Porté par l’Institut Curie et l’Inserm, ce projet a pour objectif de « faire progresser l’intégration de données génomiques dans des programmes de recherche à grande échelle sur les mécanismes de développement du cancer ». Il couvre l’ensemble des besoins pour répondre au défi de la médecine personnalisée : automatisation du centre de ressources biologiques, séquenceur haut débit, développement de logiciel de bioinformatique... A terme, les médecins disposeront du profil génomique de chaque tumeur, de manière suffisamment fine et rapide pour pouvoir l’intégrer à leur décision thérapeutique. Les données biologiques générées pourront également ouvrir de nouvelles pistes de recherche.

IPGG

L’Equipex IPGG (Institut Pierre Gilles de Gennes pour la microfluidique) est associé à un Labex avec pour objectif de créer un nouvel institut consacré à la recherche fondamentale en micro-fluidique et aux applications de « laboratoire sur puce ». Il réunit autour de cette thématique transdisciplinaire des expertises complémentaires (physiciens, biologistes, chimistes, technologues) pour développer la recherche fondamentale et faire éclore des applications dans la santé, l’énergie, l’agroalimentaire, la cosmétique, l'instrumentation.

Paris-en-Resonance

Le projet Paris en Résonance associe la spectroscopie RMN, l'IRM et la polarisation nucléaire dynamique (DNP) à haut champs 800MHz.
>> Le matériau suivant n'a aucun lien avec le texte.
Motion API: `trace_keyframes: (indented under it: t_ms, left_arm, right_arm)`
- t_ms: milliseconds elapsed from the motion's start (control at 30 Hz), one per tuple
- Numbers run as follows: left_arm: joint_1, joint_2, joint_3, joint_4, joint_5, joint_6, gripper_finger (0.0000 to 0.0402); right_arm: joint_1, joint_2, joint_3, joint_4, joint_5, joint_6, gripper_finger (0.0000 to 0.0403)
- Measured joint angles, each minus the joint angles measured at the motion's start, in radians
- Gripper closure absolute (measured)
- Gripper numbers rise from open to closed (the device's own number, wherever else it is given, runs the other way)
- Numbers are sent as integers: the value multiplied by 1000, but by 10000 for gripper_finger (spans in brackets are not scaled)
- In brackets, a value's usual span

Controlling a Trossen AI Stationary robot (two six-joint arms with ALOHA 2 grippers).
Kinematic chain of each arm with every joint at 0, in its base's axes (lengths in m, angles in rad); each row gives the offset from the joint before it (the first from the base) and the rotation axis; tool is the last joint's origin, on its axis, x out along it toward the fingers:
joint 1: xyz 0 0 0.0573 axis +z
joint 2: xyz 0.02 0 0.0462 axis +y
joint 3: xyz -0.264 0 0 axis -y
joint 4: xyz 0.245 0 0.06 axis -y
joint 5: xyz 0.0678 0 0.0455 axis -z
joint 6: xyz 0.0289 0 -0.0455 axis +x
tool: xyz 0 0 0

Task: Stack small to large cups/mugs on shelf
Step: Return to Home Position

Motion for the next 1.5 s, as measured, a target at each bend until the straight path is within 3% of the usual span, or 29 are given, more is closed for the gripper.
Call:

Porté par le Laboratoire de biomolécules de l’ENS, son objectif est le développement d’une méthode originale pour améliorer la sensibilité de détection et la rapidité d’acquisition de la RMN afin d’étudier les interactions moléculaires entre biomolécules ou dans des cellules. Le projet apportera de nouveaux outils, plus performants que ceux qui existent actuellement, pour l’étude des biomolécules et des matériaux. Il permettra ainsi des avancées scientifiques en biologie, en médecine et dans le domaine de la science des matériaux.

Planaqua

Le projet Planaqua, porté par l’École Normale Supérieure, est la construction d’une plateforme expérimentale d’écologie aquatique dans une gamme de volumes allant de quelques litres (microcosmes) ou quelques m3 (mésocosmes) à des lacs artificiels (macrocosmes). Elle sera équipée d’instruments innovants permettant par exemple des variations de température et de luminosité ou la génération de vagues. Grâce à cet équipement, il sera possible de mener des recherches dans quatre directions :

  •  mesurer l’impact de certaines activités humaines sur l’écologie et la biodiversité,
  •  conserver ou restaurer un bon état écologique,
  •  développer des indicateurs synthétiques de l’état de l’environnement,
  •  élaborer des modèles mathématiques pour une exploitation durable des écosystèmes aquatiques.

Ultrabrain

Porté par la Fondation Pierre-Gilles de Gennes et l’Institut Langevin, le projet vise à se doter d’équipements permettant de générer et d’utiliser des ultrasons et à mener des expériences d’utilisation des ultrasons pour détruire, par la chaleur, des cibles limitées comme des tumeurs cérébrales sans ouvrir la boite crânienne ou pour stimuler de façon non-invasive des structures cérébrales focalisées.